- How to complete this task
Repeat nothing but the line containing "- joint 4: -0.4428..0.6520" and the lines that follow it, up to and including the last line of the data below.

- Collected material
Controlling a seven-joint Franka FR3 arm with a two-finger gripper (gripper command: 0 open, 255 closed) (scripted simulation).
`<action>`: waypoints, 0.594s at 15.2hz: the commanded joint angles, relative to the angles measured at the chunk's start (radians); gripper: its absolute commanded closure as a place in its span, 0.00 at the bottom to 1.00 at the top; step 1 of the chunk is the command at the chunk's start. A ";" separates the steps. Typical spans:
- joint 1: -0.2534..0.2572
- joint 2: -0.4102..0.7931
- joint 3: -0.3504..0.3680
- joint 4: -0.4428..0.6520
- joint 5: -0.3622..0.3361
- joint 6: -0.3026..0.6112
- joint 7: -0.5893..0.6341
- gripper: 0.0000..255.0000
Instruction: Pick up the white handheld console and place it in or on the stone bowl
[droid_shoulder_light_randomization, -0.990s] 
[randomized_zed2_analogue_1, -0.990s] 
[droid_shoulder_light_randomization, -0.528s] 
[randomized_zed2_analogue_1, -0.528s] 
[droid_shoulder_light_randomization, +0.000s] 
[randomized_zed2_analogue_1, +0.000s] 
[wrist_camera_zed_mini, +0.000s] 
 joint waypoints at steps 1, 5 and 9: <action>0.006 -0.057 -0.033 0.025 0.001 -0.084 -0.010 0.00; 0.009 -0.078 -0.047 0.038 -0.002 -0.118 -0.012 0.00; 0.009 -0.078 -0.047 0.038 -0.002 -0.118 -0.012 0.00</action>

- Task output
- joint 4: -0.4428..0.6520
- joint 5: -0.3622..0.3361
- joint 6: -0.3026..0.6112
- joint 7: -0.5893..0.6341
- gripper: 0.0000..255.0000
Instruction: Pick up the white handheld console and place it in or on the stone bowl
[droid_shoulder_light_randomization, -0.990s] 
[randomized_zed2_analogue_1, -0.990s] 
[droid_shoulder_light_randomization, -0.528s] 
[randomized_zed2_analogue_1, -0.528s] 
[droid_shoulder_light_randomization, +0.000s] 
[randomized_zed2_analogue_1, +0.000s] 
[wrist_camera_zed_mini, +0.000s] 
 joint waypoints at steps 1, 5 and 9: <action>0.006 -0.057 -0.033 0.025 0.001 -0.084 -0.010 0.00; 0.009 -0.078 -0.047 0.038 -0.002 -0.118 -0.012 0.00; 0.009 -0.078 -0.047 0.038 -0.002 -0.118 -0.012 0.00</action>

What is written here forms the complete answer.